The ruling was a victory for organized labor-backed groups, such as Fast Food Forward, as well as other activists who have been running a national campaign to raise fast food wages to $15 an hour. The ruling means that if the NLRB board accepts any of these cases, McDonald’s, and not just its franchisees, will be hauled before an administrative law judge if the cases aren’t resolved through negotiation.
More importantly, the ruling’s broader legal reach has the restaurant and hospitality industries in an uproar — the decision has sent legal experts on the left and right to their perspective corners to gird for a fight that’s expected to eventually reach the Supreme Court.
“This decision to allow unfair labor practice complaints to allege that McDonald’s is a joint employer with its franchisees is wrong,” said Heather Smedstad, senior vice president of human resources at McDonald’s USA, in a statement. “McDonald’s will contest this allegation in the appropriate forum. McDonald’s also believes that this decision changes the rules for thousands of small businesses, and goes against decades of established law regarding the franchise model in the United States.
The ruling is an attempt to resolve a sticky point in labor law about who qualifies as an employer. It’s generally viewed that if a company outsources its work to another firm, that firm becomes the employer, says Richard Hurd, professor of industrial and labor Relations at Cornell University. That can lead to situations where contract employees work side by side with employees of the parent company.
“Unions have been trying to make the case for quite some time that it’s not that straightforward,” Hurd says.
According to Mark Barenberg, professor of labor law at Columbia University, in a quote supplied by Fast Food Forward, the ruling “has the potential to upend the fast-food industry’s decades-long strategy of ‘out-sourcing’ legal responsibility to franchisees when it comes to securing workers’ rights.”
What’s really got the franchising industry worried, though, is that the ruling will open a Pandora’s Box of liability exposure.

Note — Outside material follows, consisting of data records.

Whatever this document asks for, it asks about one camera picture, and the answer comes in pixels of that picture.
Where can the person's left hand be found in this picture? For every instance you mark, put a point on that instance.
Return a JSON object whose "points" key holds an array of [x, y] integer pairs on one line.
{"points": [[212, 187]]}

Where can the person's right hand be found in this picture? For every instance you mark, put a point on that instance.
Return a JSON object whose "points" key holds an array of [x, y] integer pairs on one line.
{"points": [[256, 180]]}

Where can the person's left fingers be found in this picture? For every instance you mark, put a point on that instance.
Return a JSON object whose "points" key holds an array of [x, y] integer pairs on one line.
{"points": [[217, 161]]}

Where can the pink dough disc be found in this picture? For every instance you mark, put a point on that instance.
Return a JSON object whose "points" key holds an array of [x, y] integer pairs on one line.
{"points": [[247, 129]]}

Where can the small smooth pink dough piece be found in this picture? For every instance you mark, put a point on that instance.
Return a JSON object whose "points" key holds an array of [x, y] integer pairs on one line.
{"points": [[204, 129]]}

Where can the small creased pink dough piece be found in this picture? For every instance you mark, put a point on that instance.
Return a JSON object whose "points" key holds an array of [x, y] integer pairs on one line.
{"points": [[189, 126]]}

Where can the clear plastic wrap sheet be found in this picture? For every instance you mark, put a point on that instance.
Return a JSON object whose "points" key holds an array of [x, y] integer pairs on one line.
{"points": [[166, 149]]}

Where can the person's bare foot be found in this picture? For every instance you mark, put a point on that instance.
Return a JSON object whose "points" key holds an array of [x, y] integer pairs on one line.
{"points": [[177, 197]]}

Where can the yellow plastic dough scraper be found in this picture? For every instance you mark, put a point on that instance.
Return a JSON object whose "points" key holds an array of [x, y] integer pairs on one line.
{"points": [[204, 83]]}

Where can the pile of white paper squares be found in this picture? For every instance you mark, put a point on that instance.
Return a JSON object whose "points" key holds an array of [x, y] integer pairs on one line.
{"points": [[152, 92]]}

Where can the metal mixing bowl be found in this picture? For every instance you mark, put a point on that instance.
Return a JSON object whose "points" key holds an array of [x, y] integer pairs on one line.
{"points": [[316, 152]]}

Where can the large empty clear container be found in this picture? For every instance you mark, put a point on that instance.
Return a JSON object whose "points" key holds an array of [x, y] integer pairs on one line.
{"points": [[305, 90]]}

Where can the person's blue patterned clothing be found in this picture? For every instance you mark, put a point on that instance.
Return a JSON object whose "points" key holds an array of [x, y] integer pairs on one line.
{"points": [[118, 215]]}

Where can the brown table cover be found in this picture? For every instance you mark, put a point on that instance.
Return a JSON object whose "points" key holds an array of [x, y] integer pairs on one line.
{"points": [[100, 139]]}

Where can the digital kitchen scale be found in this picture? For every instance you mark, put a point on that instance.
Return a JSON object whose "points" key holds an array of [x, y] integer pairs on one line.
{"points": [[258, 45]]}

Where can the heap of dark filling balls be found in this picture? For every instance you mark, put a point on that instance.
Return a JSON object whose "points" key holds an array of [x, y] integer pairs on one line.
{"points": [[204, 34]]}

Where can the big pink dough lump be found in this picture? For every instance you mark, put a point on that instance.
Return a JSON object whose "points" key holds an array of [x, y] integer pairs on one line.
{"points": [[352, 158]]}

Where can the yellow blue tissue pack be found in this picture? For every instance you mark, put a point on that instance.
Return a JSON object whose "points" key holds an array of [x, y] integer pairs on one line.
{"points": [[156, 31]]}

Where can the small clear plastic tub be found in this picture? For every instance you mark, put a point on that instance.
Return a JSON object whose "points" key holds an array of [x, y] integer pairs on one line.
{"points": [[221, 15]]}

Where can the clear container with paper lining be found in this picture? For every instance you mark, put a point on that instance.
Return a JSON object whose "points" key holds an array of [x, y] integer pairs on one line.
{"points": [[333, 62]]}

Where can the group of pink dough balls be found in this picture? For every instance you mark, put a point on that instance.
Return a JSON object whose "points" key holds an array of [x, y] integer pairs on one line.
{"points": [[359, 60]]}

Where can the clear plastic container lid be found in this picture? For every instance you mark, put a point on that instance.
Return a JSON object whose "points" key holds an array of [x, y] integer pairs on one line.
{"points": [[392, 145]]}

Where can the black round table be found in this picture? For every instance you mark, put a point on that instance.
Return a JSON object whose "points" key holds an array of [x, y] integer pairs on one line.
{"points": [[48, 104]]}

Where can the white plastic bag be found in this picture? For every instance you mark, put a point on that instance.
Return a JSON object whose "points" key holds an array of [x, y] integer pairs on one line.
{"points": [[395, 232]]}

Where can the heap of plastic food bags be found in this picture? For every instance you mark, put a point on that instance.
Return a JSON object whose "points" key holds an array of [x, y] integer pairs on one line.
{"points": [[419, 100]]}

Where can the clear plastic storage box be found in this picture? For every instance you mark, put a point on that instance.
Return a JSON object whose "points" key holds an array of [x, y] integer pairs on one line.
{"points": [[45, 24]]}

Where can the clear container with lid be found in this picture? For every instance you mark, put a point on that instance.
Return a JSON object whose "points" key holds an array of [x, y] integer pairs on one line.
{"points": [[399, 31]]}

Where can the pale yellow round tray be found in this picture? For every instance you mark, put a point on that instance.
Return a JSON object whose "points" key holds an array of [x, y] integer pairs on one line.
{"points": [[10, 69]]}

If brand owners are deemed joint employers in a broader context, it will make them litigation targets for issues such as wages and hours, slips and falls, and sexual harassment, says David Sherwyn, professor of hospitality human resources at the Cornell University School of Hotel Administration. The potential liability is enormous, because litigators always sue the deepest pockets. Franchising companies in the food and hotel industries have spent years figuring out what constitutes control and what doesn’t to give themselves a legal distance from their owners: they can tell franchisees how they must decorate their hotels, for instance, but they won’t dictate employment practices.
“Franchise lawyers have figured out where the line is, and the line is all about control,” says Sherwyn. “Let’s call it the 40 yard line. The lawyers are living on the 38 yard line and I think the [NLRB] general counsel thinks they should be living on the 32.”
The industry wants McDonald’s to hold that line.
Even if the ruling stands up to legal challenges, however, don’t expect it to set off a big organizing campaign by labor unions in the fast food industry, says Hurd.
“This is not a huge step; it doesn’t say the unions can run an organizing campaign against McDonald’s nationally,” Hurd says. “The logistics would be impossible.”
That’s because labor would still have to organize store by store or franchise across a big enough swath of units. But it could allow a union such as the Service Employees International Union (SEIU) the leverage to discuss broad terms of, say, wage and hours policy that a franchisor, whether it’s McDonald’s or La Quinta Inns, could impose on its franchisees. And barring that, it provides the SEIU, which backs Fast Food Forward, its own forward momentum to continue to press for wage increases knowing that the giant McDonald’s Corp., and not just its diverse franchisees, now has a dog in this hunt.
More Must-Reads from TIME
- Donald Trump Is TIME's 2024 Person of the Year
- Why We Chose Trump as Person of the Year
- Is Intermittent Fasting Good or Bad for You?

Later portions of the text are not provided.